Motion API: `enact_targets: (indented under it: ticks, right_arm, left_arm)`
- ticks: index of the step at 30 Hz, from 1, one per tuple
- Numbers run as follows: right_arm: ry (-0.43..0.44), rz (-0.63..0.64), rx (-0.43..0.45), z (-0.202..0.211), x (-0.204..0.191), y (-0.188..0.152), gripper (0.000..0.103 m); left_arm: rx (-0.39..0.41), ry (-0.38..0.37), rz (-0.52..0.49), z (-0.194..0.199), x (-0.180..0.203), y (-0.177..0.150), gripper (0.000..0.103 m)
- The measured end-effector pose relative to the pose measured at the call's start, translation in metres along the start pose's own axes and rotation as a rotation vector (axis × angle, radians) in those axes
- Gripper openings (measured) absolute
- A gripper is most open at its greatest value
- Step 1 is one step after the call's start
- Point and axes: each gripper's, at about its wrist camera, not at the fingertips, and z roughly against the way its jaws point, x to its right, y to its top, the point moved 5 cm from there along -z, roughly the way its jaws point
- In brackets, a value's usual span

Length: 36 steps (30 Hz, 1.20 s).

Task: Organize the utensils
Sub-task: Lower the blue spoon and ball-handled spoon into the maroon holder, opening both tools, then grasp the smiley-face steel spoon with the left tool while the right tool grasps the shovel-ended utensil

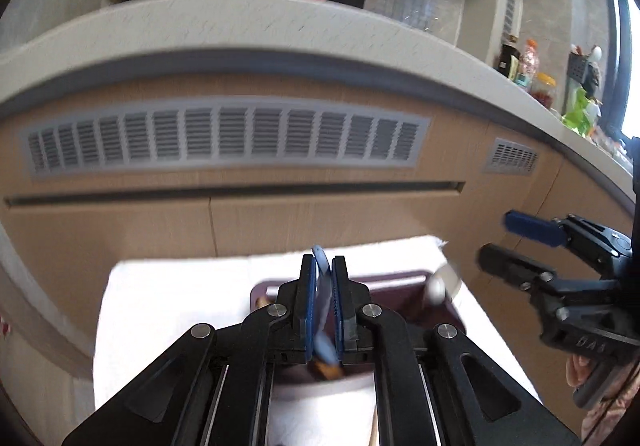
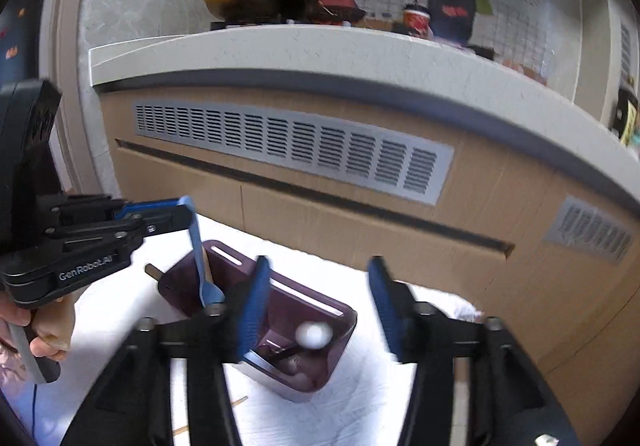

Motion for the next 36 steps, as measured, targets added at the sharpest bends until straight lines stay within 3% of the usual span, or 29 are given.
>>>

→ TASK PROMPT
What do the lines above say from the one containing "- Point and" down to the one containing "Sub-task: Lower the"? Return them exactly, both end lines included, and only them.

→ EXPECTED ANSWER
- Point and axes: each gripper's, at about its wrist camera, not at the fingertips, and z roughly against the way its jaws point, x to its right, y to its top, the point moved 5 cm from there along -z, roughly the way its jaws point
- In brackets, a value's usual span

Length: 36 steps (30 Hz, 1.20 s).

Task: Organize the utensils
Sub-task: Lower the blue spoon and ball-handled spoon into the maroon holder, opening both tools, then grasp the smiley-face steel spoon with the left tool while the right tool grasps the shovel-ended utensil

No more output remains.